WORK TASK: Check each line below for the word "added" and give the number of lines that have it, nothing more.

________________________

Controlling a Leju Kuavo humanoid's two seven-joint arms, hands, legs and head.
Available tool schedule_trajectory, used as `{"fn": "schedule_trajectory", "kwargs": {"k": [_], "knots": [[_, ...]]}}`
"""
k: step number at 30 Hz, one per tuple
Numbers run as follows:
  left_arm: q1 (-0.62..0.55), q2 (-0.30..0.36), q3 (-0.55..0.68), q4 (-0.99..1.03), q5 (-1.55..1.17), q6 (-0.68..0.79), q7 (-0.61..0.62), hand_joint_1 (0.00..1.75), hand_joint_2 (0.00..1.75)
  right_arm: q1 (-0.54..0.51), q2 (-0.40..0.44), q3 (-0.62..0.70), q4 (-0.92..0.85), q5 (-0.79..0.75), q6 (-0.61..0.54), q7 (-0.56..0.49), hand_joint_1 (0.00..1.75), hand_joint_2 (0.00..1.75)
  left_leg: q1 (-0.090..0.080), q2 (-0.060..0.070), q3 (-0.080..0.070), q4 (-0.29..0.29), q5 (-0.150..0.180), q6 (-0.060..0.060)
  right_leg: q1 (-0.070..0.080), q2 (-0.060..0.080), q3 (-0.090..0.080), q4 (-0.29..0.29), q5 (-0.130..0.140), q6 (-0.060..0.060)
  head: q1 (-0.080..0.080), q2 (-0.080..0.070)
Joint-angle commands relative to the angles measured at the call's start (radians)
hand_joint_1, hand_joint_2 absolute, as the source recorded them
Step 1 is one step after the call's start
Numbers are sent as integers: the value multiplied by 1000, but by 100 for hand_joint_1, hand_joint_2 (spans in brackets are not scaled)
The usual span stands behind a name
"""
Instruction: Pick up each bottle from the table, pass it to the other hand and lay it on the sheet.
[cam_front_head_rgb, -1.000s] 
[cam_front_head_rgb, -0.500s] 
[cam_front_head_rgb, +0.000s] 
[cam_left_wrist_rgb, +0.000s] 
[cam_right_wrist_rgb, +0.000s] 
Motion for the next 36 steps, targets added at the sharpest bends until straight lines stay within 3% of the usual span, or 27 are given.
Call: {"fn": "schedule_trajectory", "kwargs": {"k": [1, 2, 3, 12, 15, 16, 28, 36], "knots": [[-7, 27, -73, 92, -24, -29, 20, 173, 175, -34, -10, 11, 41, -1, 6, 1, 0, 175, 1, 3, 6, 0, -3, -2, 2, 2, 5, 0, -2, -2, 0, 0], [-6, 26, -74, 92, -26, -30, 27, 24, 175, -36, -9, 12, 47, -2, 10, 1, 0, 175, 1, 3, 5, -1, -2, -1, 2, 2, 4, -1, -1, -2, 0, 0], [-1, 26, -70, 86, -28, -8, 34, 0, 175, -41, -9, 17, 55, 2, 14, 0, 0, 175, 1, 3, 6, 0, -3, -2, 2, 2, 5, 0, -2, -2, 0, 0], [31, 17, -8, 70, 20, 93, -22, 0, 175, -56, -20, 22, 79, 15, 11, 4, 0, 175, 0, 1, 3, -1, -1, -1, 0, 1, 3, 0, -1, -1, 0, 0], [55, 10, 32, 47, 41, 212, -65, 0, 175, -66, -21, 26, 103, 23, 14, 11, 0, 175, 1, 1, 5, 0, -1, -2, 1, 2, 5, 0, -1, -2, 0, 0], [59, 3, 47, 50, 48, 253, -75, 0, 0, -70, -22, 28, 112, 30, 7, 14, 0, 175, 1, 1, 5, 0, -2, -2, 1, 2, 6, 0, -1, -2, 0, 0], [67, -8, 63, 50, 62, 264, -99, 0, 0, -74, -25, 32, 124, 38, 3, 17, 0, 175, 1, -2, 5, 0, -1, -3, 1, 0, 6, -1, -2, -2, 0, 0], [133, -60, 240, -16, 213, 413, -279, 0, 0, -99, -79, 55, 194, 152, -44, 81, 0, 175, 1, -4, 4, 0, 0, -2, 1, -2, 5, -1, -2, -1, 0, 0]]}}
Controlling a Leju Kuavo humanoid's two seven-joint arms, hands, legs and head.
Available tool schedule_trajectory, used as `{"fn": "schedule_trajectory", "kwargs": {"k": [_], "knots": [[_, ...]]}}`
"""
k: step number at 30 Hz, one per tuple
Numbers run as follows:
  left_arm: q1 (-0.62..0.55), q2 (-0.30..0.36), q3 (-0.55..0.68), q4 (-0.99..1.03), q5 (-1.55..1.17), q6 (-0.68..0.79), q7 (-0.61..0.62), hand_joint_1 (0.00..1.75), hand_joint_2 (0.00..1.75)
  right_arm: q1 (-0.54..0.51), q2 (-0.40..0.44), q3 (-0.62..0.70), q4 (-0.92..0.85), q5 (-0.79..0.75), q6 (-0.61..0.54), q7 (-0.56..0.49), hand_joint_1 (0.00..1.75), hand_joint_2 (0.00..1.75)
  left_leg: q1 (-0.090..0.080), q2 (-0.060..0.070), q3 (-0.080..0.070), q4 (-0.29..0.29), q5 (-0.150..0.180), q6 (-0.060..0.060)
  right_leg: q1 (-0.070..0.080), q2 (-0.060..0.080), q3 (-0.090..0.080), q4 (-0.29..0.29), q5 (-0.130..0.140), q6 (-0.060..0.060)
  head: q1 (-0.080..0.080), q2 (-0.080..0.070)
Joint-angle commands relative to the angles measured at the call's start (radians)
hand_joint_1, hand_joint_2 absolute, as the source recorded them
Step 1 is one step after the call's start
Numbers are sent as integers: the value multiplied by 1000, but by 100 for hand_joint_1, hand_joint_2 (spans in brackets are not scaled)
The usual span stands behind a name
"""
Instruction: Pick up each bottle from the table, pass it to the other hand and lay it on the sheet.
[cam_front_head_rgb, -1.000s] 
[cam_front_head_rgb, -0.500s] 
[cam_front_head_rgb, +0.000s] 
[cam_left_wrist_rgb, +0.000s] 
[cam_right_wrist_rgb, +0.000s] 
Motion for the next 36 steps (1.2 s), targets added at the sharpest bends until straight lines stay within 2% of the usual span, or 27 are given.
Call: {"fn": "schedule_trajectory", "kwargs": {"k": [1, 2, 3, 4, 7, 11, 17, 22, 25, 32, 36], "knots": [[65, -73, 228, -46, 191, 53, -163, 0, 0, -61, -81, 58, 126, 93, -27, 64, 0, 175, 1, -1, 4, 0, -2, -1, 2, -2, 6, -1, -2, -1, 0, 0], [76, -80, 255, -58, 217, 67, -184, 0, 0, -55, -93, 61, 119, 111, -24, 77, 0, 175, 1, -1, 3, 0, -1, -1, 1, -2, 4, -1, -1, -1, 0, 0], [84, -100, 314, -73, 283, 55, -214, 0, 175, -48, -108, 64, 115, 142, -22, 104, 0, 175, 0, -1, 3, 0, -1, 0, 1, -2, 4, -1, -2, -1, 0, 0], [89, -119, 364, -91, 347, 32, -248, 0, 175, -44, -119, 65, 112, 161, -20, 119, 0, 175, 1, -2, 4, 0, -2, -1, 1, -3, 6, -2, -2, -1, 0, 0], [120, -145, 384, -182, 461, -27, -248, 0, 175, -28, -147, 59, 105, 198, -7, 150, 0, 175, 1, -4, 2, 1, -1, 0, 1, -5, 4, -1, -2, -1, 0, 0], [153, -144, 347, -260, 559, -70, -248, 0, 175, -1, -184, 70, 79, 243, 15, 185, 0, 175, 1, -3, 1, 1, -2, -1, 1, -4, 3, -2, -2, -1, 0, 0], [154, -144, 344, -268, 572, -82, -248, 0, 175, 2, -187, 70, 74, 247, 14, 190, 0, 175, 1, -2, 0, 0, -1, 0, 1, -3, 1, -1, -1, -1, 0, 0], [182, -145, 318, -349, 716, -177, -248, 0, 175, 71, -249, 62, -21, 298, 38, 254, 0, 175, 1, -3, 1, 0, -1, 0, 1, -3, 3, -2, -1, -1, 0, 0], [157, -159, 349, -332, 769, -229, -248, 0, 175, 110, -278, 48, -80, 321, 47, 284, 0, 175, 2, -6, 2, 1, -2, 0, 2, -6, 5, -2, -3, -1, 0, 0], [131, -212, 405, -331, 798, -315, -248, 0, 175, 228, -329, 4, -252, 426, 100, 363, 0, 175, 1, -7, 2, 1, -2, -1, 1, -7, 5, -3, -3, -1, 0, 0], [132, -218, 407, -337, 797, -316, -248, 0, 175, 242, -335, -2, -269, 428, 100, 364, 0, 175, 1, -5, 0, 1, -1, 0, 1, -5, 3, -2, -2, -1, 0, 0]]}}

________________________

EXPECTED ANSWER: 2